A few last items: It has been a regular topic of complaint on here, but this was surely the summer in which poor over rates finally caused the ICC to take action and stop the theft of spectators’ money. It would take an extraordinarily insular governing body who didn’t have an issue with it, one that considered paying spectators as nothing other than a resource to be exploited. Perish the thought.
According to the press, should the Bangladesh series go ahead it will be left to the players to decide whether to go, with no adverse reaction should they decide not to do so. Nice words, but the reality is always different; it may not be deliberate, but a player has a chance to get into the side by making himself available – equally few but the most comfortable will want to take the chance that someone else comes in and takes their spot. It’s not meant to be critical, the ECB’s position on this is a reasonable enough one. But reality intrudes on this – there will be some reluctant tourists.
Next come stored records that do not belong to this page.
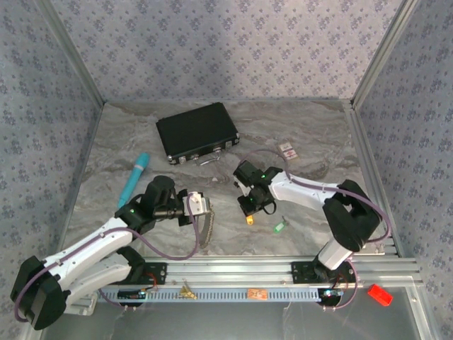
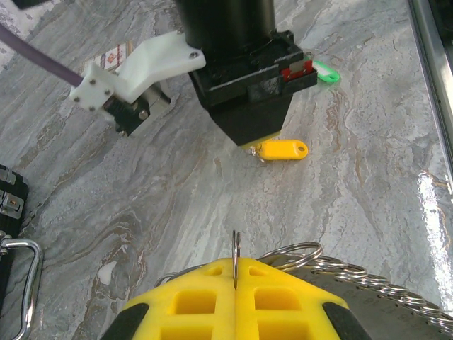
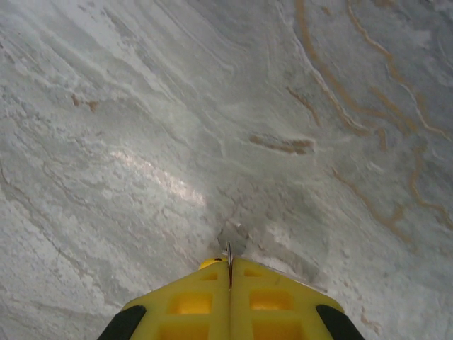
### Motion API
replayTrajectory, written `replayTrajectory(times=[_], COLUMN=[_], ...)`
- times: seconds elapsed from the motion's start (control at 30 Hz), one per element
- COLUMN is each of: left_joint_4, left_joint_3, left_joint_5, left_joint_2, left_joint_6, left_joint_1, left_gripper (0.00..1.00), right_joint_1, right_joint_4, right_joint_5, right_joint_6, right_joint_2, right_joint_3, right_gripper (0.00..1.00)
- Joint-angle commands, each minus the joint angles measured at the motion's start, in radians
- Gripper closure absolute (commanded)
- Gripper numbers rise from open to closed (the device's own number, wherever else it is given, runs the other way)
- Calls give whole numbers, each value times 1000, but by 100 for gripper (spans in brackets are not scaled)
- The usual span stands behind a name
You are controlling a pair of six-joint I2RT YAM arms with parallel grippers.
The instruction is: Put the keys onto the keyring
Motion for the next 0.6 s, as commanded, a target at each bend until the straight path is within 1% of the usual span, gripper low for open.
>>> replayTrajectory(times=[0.0,0.13,0.2,0.3,0.57], left_joint_4=[25,25,26,29,28], left_joint_3=[19,17,17,17,16], left_joint_5=[10,9,10,10,12], left_joint_2=[2,2,6,10,11], left_joint_6=[-7,-4,-4,-4,-3], left_joint_1=[-5,-5,-5,-5,-4], left_gripper=[100,100,100,100,100], right_joint_1=[-10,-15,-17,-19,-21], right_joint_4=[-1,8,9,10,8], right_joint_5=[-20,-30,-34,-41,-29], right_joint_6=[-15,-8,-8,-7,-2], right_joint_2=[40,60,70,81,94], right_joint_3=[31,38,43,49,56], right_gripper=[100,100,90,82,82])
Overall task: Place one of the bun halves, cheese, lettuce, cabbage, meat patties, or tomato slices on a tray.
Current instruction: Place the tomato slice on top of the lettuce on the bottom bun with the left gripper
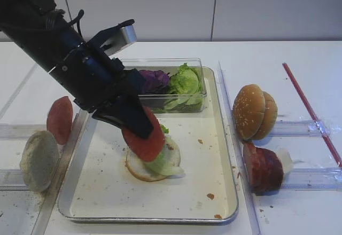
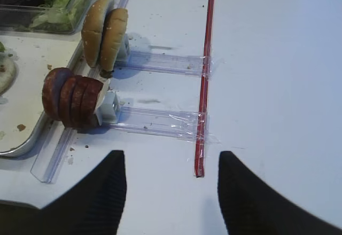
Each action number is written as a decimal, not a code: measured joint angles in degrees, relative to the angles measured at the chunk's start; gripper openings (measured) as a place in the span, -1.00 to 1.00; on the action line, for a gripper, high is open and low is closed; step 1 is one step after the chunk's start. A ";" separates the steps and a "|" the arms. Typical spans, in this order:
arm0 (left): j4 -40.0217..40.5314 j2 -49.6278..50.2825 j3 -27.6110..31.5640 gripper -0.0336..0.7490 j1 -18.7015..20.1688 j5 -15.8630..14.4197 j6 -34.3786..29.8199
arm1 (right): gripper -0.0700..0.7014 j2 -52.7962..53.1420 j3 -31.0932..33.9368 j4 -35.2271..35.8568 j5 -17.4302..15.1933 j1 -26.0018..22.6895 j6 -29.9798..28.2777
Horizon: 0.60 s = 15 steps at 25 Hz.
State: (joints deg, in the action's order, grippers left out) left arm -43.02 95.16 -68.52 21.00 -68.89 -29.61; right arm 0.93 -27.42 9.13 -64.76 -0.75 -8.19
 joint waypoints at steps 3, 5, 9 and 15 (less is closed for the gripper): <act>-3.77 0.05 1.37 -0.82 -0.66 2.12 -1.91 | 0.21 0.00 0.00 0.00 0.00 0.00 0.00; -6.85 0.84 2.62 -0.82 -1.78 3.24 -2.29 | 0.21 0.00 0.00 0.00 0.00 0.00 0.00; -11.20 3.86 3.46 -0.82 -2.81 4.56 -2.44 | 0.21 0.00 0.00 0.00 0.00 0.00 0.00; -13.08 7.98 3.46 -0.82 -2.81 5.60 -3.00 | 0.21 0.00 0.00 0.00 0.00 0.00 -0.12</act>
State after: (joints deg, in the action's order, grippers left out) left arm -56.10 103.14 -65.06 18.19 -63.29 -32.61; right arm 0.93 -27.42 9.13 -64.76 -0.75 -8.31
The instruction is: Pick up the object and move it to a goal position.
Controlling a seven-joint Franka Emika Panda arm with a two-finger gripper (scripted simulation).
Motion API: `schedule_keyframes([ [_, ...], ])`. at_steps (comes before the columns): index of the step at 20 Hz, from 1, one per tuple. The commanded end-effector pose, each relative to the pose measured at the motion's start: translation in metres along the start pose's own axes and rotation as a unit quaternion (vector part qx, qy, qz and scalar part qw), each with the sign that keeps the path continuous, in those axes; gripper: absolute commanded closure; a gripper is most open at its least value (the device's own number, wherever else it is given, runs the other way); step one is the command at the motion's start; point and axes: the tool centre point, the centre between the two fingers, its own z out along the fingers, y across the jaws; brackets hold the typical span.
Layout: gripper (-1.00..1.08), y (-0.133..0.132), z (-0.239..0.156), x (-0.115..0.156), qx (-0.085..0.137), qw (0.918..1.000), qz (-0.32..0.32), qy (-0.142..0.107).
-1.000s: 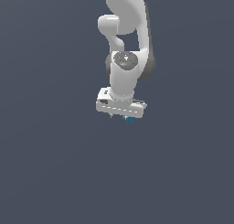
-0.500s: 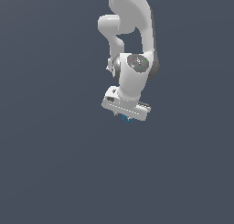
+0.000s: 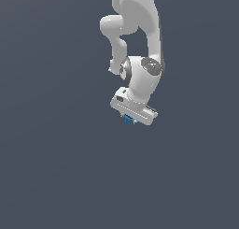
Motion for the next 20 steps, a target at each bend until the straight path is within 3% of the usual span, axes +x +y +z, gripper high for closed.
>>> schedule_keyframes([
  [1, -0.2, -0.003, 0.002, -0.004, -0.006, 0.9998, 0.019, 0.006],
  [10, -0.2, -0.014, 0.007, -0.02, -0.022, 0.9957, 0.085, 0.029],
  [20, -0.2, -0.025, 0.012, -0.038, -0.031, 0.9855, 0.156, 0.058],
])
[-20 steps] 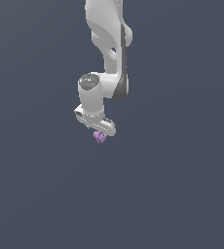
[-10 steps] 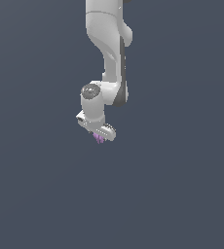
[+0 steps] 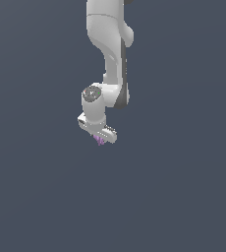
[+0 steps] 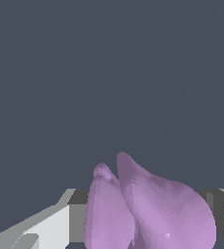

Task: Pick up the object and move it to a goal position.

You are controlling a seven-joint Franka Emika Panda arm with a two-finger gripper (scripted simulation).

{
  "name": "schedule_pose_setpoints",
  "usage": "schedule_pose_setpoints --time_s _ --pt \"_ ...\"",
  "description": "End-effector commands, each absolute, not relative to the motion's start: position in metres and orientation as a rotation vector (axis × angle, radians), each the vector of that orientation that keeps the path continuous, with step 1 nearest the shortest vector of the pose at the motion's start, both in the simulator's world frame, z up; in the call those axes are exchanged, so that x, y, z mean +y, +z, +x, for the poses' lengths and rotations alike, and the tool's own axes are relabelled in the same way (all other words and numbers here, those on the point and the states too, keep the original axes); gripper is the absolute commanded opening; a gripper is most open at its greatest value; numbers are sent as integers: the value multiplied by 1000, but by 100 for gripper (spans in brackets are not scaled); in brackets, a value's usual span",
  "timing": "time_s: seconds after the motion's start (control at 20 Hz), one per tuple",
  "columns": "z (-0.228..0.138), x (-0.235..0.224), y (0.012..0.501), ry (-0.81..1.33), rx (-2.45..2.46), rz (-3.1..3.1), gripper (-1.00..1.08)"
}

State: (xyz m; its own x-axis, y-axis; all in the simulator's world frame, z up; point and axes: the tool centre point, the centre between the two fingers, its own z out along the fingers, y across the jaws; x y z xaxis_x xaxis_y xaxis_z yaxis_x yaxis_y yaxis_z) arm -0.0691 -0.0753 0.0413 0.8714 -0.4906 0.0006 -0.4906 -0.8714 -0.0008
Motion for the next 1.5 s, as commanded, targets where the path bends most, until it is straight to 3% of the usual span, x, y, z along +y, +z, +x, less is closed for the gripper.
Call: schedule_pose_setpoints --time_s 0.0,0.7,1.45 --pt "-69 -76 40 0 798 -3039 -100" --pt "-64 -74 77 -2 797 -3038 -100" --pt "-42 -71 218 -1 800 -3039 -100"
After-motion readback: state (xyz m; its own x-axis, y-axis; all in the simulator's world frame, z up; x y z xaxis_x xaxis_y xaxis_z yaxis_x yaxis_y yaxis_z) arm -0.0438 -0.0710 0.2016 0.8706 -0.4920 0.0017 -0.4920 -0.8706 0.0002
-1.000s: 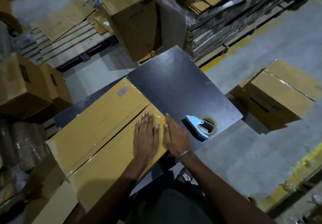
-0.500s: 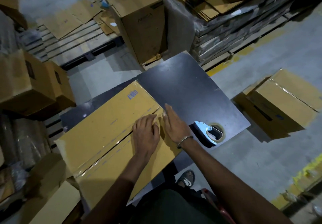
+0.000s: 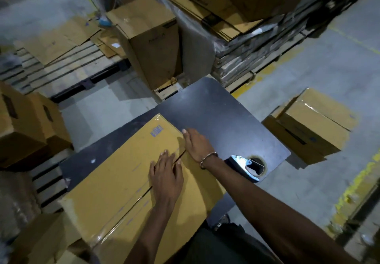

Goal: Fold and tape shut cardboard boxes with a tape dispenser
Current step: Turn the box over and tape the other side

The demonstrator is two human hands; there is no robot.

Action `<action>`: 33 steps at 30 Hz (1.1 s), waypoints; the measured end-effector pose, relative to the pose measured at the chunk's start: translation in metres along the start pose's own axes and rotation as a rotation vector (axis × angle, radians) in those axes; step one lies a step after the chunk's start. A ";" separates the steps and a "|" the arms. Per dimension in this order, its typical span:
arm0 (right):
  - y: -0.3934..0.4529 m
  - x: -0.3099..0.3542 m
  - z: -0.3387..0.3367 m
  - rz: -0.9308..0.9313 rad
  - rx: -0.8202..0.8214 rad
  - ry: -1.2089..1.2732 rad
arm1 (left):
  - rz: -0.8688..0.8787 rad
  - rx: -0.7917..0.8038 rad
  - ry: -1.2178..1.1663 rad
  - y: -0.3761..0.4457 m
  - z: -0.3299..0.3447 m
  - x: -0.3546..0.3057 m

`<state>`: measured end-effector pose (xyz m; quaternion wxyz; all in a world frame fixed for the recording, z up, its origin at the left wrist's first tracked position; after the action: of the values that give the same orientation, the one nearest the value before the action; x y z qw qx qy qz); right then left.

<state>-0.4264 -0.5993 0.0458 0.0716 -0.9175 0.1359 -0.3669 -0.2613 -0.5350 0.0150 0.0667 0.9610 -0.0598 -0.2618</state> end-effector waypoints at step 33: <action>0.142 0.057 0.049 -0.229 0.233 0.104 | -0.038 0.001 0.063 0.014 0.009 0.031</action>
<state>-0.3803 -0.7500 0.0151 0.1280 -0.8921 -0.0093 -0.4332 -0.2403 -0.5543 -0.0061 0.0631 0.9697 -0.0393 -0.2327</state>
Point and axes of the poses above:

After that comes India, and a huge challenge for the team. While it is entirely for monetary reasons, it is still welcome to have a five Test series over there, but 2012 is a long time ago and England will do will to escape with a drawn series, let alone anything better. Cook will need to be at his very best for one thing, but the batting will need to do far better than it has shown itself capable of in recent times in order to compete.
England are not a bad side at all. The Test rankings show nothing more than that several teams are capable of beating each other on their day and (especially) in their own conditions. But for all the talk about whether England could get to number one by beating Pakistan, it’s of no importance if they might drop down the series following. There is no outstanding side in world cricket quite simply, and the focus on being the best is quite some way away. Although there is necessarily going to be an England-centric focus on that, it’s no bad thing to have a number of competitive sides. A bigger issue is the difficulty of winning away for anyone – which is why Pakistan drawing this series is such a creditable result. They have been delightful visitors.
Oh yes one last thing. It’s 8-8 in Director, Cricket’s Big Plan To Make Cricket Relevant Idea. You hadn’t forgotten had you?